I recently was looking at a making predictions on a graph transaction and required maintaining a sorted collection to implement. After spining my wheels (wasting time and failing to build it myself), I google for a bit and found this amazing library called sortedcontainers that is pure python to boot.

If you didn't know about it previously, check it out. It will make your life easier in the future.

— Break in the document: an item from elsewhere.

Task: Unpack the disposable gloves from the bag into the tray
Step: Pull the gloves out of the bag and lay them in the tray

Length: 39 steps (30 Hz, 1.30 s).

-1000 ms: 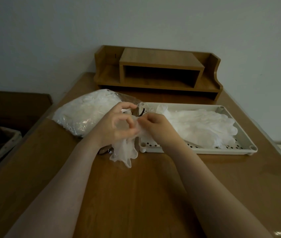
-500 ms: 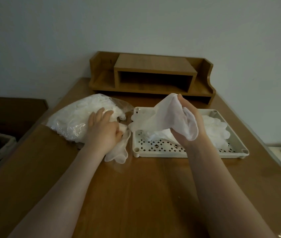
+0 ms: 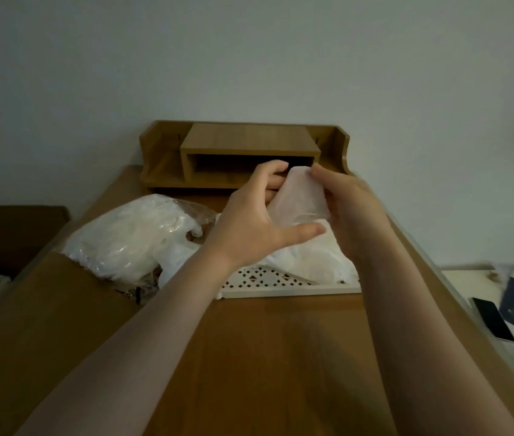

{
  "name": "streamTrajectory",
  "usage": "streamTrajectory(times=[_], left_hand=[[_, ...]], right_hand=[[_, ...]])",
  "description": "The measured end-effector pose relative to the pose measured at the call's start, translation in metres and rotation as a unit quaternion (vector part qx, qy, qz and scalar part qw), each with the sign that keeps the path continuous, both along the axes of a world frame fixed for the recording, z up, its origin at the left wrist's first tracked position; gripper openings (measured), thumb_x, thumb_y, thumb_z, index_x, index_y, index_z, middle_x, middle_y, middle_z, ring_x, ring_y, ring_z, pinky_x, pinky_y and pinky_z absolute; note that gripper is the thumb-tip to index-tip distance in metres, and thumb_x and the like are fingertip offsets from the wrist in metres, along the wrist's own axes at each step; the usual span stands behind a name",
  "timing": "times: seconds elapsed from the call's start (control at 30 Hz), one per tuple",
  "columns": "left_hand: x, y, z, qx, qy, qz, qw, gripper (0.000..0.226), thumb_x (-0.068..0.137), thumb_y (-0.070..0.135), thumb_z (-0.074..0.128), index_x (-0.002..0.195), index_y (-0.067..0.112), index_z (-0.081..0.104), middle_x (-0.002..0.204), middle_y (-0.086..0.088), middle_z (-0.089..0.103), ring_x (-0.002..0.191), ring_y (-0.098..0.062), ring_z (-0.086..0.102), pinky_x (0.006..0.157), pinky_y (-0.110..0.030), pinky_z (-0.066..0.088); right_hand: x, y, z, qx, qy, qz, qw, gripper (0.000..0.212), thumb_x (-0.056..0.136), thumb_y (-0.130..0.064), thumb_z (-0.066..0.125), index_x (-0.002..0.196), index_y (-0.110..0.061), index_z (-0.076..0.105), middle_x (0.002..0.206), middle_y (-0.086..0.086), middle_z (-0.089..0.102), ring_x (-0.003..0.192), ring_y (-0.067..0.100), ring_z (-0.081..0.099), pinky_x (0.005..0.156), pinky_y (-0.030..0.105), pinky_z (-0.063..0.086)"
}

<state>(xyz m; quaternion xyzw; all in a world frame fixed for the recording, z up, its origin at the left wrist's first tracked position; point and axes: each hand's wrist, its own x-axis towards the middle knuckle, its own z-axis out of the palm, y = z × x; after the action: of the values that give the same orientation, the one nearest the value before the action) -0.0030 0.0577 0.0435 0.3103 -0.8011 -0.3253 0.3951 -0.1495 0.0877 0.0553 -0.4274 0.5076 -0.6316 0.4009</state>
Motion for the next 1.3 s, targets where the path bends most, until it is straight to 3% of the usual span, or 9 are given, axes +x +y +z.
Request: streamTrajectory(times=[0.17,0.33,0.43,0.53,0.6,0.67,0.9,1.07,1.3], left_hand=[[-0.025,-0.006,0.009,-0.007,-0.043,-0.004,0.999,0.067,0.076,0.030,0.077,0.133,0.024,0.043,0.116,0.013,0.053,0.105,-0.008,0.058,0.082,-0.021,0.054],[-0.038,-0.010,0.006,0.062,-0.056,-0.018,0.996,0.080,0.073,0.042,0.076,0.141,0.030,0.036,0.135,0.011,0.047,0.120,-0.008,0.046,0.092,-0.026,0.046],[-0.039,-0.016,0.008,0.090,-0.061,-0.014,0.994,0.062,0.081,0.027,0.070,0.136,0.027,0.043,0.128,0.006,0.053,0.115,-0.011,0.050,0.086,-0.024,0.047],[-0.034,-0.021,0.014,0.137,-0.030,-0.051,0.989,0.051,0.085,0.007,0.050,0.133,0.025,0.048,0.117,0.002,0.059,0.109,-0.017,0.057,0.090,-0.034,0.050],[-0.027,-0.023,0.019,0.174,-0.011,-0.078,0.982,0.055,0.079,0.002,0.043,0.125,0.029,0.056,0.113,0.004,0.060,0.106,-0.018,0.056,0.084,-0.030,0.050],[-0.021,-0.024,0.024,0.221,-0.006,-0.122,0.968,0.061,0.063,0.005,0.042,0.115,0.030,0.062,0.111,-0.001,0.063,0.104,-0.021,0.059,0.077,-0.028,0.051],[-0.017,-0.032,0.029,0.206,-0.066,-0.051,0.975,0.027,0.089,0.007,0.049,0.104,0.020,0.068,0.098,-0.003,0.068,0.091,-0.020,0.065,0.074,-0.032,0.054],[-0.014,-0.037,0.025,0.181,-0.059,0.010,0.982,0.009,0.087,0.019,0.062,0.086,0.011,0.067,0.078,0.003,0.065,0.071,-0.010,0.062,0.063,-0.026,0.050],[-0.014,-0.035,0.023,0.172,-0.071,-0.063,0.981,0.013,0.091,0.025,0.058,0.091,0.018,0.069,0.078,0.006,0.068,0.072,-0.007,0.062,0.068,-0.024,0.048]], right_hand=[[-0.010,0.010,0.013,0.017,0.131,-0.028,0.991,0.020,0.094,-0.030,0.054,0.109,-0.023,0.066,0.112,-0.009,0.063,0.093,0.004,0.057,0.071,0.013,0.044],[-0.028,0.022,0.012,0.059,0.209,0.135,0.967,0.062,0.093,-0.054,0.033,0.142,-0.018,0.043,0.150,-0.008,0.036,0.134,0.005,0.028,0.115,0.035,0.018],[-0.036,0.021,0.010,0.059,0.237,0.220,0.944,0.054,0.103,-0.038,0.024,0.147,-0.007,0.031,0.157,0.000,0.021,0.141,0.005,0.016,0.114,0.023,0.012],[-0.031,0.016,0.018,0.035,0.261,0.182,0.948,0.039,0.104,-0.027,0.029,0.128,-0.009,0.055,0.131,-0.015,0.053,0.123,-0.009,0.042,0.104,0.011,0.028],[-0.036,0.013,0.011,-0.014,0.199,0.131,0.971,0.025,0.100,-0.030,0.043,0.100,-0.015,0.062,0.109,-0.007,0.065,0.107,0.002,0.058,0.107,0.032,0.037],[-0.046,0.005,-0.002,-0.021,0.130,0.145,0.981,0.009,0.092,-0.022,0.058,0.098,-0.016,0.055,0.110,0.007,0.065,0.104,0.017,0.062,0.104,0.045,0.042],[-0.045,-0.004,-0.008,0.051,0.083,0.307,0.947,0.050,0.078,-0.013,0.065,0.125,-0.012,0.047,0.099,0.013,0.064,0.085,0.024,0.066,0.070,0.029,0.056],[-0.050,-0.007,-0.004,0.081,0.087,0.399,0.909,0.038,0.086,-0.012,0.058,0.121,0.002,0.053,0.094,0.005,0.068,0.079,0.017,0.068,0.063,0.024,0.055],[-0.050,-0.014,-0.022,0.038,-0.116,0.479,0.869,0.065,0.079,-0.040,0.071,0.130,-0.005,0.049,0.124,0.017,0.049,0.113,0.033,0.049,0.097,0.046,0.043]])
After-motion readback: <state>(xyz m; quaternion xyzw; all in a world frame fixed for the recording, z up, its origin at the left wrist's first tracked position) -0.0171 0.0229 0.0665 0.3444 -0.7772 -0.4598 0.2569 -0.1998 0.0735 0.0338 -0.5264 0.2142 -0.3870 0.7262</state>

!conda install memory_profiler -n data-structures -y

Collecting package metadata (repodata.json): ...working... done
Solving environment: ...working... done

# All requested packages already installed.

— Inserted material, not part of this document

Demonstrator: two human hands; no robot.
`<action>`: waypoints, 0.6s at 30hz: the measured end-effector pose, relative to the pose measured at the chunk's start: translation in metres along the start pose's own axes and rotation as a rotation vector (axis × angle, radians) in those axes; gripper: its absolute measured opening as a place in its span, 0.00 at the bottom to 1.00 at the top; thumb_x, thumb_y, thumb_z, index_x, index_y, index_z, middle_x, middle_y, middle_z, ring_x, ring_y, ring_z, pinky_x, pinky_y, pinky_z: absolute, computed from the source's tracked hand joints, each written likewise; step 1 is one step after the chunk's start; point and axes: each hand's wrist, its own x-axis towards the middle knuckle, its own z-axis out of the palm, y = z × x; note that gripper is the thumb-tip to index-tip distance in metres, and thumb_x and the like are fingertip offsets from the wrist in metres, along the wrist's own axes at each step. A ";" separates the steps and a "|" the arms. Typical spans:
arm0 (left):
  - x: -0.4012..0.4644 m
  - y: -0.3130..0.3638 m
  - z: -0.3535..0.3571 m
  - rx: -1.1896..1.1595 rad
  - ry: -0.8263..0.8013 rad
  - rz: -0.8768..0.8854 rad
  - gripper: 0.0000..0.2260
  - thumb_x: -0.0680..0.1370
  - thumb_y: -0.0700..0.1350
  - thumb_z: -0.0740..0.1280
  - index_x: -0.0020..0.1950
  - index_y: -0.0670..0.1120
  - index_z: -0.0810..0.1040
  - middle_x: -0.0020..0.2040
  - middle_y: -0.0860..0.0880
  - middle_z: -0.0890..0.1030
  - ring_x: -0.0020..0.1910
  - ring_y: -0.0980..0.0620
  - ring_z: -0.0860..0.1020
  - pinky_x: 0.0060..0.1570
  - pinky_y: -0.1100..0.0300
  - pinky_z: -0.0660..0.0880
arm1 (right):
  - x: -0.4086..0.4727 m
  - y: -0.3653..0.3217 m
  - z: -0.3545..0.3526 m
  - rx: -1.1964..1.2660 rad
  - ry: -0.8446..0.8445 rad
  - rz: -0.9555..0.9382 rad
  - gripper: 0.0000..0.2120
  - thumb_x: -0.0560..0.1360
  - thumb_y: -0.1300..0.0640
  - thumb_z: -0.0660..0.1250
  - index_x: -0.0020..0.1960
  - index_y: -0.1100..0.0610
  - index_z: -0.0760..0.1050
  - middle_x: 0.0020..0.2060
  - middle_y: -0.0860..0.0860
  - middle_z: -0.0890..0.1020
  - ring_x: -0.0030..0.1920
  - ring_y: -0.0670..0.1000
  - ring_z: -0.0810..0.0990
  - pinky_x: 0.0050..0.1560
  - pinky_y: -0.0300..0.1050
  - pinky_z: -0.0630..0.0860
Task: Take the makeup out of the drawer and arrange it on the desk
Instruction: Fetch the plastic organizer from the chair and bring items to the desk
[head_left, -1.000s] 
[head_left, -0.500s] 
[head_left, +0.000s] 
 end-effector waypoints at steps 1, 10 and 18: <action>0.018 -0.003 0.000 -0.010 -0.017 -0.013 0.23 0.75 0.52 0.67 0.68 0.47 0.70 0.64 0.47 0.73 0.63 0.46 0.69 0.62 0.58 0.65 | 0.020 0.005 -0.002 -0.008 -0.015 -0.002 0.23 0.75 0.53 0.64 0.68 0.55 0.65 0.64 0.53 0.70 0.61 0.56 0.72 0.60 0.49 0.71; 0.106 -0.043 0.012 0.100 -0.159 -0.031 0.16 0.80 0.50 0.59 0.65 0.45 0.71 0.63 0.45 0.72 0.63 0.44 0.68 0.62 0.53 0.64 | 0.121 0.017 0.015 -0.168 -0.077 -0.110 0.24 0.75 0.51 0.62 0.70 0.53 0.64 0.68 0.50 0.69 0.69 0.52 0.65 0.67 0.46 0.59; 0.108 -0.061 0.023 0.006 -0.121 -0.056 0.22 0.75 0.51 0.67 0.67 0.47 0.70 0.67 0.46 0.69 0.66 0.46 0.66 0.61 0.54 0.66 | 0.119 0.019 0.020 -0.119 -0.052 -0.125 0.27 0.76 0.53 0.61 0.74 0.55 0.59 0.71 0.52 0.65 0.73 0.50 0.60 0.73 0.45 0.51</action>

!conda install sortedcontainers -n data-structures -y

Collecting package metadata (repodata.json): ...working... done
Solving environment: ...working... done

# All requested packages already installed.

%load_ext autoreload
%load_ext memory_profiler
%autoreload 2

from sortedcontainers import SortedList, SortedDict, SortedSet

Sorted List

l = ['e', 'a', 'c', 'd', 'b']
print(f"List({l})")
sl = SortedList(l)
print(f"{sl}")
sl *= 10_000_000
print(f"count of c: {sl.count('c'):,}")
del sl

List(['e', 'a', 'c', 'd', 'b'])
SortedList(['a', 'b', 'c', 'd', 'e'])
count of c: 10,000,000

%%timeit -n 1 -r 5
%memit
sl = SortedList(['e', 'a', 'c', 'd', 'b'])
sl *= 10_000_000
sl.count('c')
del sl

peak memory: 51.81 MiB, increment: 0.15 MiB
peak memory: 52.68 MiB, increment: 0.01 MiB
peak memory: 53.14 MiB, increment: -0.00 MiB
peak memory: 53.18 MiB, increment: 0.02 MiB
peak memory: 53.34 MiB, increment: 0.01 MiB
15.9 s ± 254 ms per loop (mean ± std. dev. of 5 runs, 1 loop each)

Sorted Dict

d = {'c': 3, 'a': 1, 'b': 2}
print(f"Dict({d})")
sd = SortedDict(d)
print(f"{sd}")
print(f"pop last item: {sd.popitem(index=-1)}")
del sd

Dict({'c': 3, 'a': 1, 'b': 2})
SortedDict({'a': 1, 'b': 2, 'c': 3})
pop last item: ('c', 3)

%%timeit -n 1 -r 5
%memit
sd = SortedDict({'c': 3, 'a': 1, 'b': 2})
sd.popitem(index=-1)
del sd

peak memory: 53.62 MiB, increment: 0.00 MiB
peak memory: 53.62 MiB, increment: 0.00 MiB
peak memory: 53.62 MiB, increment: 0.00 MiB
peak memory: 53.63 MiB, increment: 0.00 MiB
peak memory: 53.63 MiB, increment: 0.00 MiB
7.84 s ± 248 ms per loop (mean ± std. dev. of 5 runs, 1 loop each)

Sorted Set

s = set('abracadabra')
print(f"Set({s})")
ss = SortedSet(s)
print(f"{ss}")
print(f"index of c: {ss.bisect_left('c')}")
del ss

Set({'d', 'c', 'r', 'b', 'a'})
SortedSet(['a', 'b', 'c', 'd', 'r'])
index of c: 2

%%timeit -n 1 -r 5
%memit
ss = SortedSet('abracadabra')
ss.bisect_left('c')
del ss

peak memory: 53.68 MiB, increment: 0.00 MiB
peak memory: 53.68 MiB, increment: 0.00 MiB
peak memory: 53.68 MiB, increment: 0.00 MiB
peak memory: 53.68 MiB, increment: 0.00 MiB
peak memory: 53.68 MiB, increment: 0.00 MiB
7.73 s ± 200 ms per loop (mean ± std. dev. of 5 runs, 1 loop each)